* ACTIVITY:
Repeat the following lines exactly and nothing else: the line containing "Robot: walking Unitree" and each line after it through the end of the listing.

* DATA FOR PROCESSING:
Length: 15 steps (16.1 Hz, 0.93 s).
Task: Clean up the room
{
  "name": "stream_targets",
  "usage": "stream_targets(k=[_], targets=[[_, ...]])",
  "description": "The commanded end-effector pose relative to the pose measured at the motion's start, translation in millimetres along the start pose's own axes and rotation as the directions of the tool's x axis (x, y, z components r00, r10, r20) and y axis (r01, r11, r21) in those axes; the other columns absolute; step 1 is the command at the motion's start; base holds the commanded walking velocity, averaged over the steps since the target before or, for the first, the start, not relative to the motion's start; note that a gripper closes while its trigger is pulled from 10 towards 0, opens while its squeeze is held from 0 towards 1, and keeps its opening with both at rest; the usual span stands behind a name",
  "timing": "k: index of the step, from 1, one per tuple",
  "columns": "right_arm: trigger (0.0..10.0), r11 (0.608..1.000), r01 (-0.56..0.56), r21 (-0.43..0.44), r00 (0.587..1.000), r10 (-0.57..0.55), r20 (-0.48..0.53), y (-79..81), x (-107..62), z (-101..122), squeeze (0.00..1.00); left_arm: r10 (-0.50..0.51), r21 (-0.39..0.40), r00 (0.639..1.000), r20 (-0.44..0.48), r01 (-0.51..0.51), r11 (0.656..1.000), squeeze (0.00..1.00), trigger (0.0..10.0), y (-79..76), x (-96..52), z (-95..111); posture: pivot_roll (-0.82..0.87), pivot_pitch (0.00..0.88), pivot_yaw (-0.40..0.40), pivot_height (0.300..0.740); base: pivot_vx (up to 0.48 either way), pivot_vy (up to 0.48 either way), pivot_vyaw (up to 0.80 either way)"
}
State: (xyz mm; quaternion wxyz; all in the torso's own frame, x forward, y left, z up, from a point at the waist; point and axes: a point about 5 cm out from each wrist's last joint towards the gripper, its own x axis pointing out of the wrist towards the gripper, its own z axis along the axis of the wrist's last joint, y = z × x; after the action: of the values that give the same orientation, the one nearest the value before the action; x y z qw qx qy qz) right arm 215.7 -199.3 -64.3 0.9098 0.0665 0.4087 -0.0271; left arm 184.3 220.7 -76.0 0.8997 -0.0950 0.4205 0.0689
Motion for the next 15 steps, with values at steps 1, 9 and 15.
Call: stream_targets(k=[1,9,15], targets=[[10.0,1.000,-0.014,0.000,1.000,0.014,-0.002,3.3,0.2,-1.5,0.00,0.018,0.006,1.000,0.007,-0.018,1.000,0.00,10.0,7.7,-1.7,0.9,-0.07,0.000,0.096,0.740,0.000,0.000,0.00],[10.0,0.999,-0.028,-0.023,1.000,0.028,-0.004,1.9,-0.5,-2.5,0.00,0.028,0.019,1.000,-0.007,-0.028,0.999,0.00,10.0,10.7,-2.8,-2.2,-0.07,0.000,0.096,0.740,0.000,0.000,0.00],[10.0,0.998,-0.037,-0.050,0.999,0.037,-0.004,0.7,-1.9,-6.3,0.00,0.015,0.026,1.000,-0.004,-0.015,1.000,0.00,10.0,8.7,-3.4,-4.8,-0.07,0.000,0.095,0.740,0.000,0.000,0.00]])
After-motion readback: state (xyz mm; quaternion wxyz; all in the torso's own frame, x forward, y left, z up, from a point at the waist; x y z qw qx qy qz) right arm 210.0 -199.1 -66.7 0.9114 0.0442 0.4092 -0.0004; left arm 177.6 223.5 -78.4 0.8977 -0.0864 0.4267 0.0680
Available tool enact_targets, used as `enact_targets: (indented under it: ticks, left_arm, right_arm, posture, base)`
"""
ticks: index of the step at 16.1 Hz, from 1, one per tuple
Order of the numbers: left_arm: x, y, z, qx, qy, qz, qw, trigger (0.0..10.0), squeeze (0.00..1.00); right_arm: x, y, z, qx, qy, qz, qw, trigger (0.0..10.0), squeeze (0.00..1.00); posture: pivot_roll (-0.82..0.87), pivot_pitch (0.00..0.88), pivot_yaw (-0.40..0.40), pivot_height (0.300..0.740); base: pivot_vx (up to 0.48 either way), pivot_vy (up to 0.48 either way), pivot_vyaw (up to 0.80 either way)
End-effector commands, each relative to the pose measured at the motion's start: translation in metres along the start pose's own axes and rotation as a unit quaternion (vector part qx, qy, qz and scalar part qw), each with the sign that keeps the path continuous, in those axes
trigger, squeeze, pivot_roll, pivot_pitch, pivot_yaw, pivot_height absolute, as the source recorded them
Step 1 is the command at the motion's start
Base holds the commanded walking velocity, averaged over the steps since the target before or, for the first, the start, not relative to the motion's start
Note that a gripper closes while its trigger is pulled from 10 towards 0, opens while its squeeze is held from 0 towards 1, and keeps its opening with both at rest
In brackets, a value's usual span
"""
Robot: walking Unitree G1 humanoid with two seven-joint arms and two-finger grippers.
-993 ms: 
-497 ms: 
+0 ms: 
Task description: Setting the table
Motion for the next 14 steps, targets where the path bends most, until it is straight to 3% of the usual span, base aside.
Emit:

* SOLUTION TO THE PROBLEM:
Robot: walking Unitree G1 humanoid with two seven-joint arms and two-finger grippers.
-993 ms: 
-497 ms: 
+0 ms: 
Task description: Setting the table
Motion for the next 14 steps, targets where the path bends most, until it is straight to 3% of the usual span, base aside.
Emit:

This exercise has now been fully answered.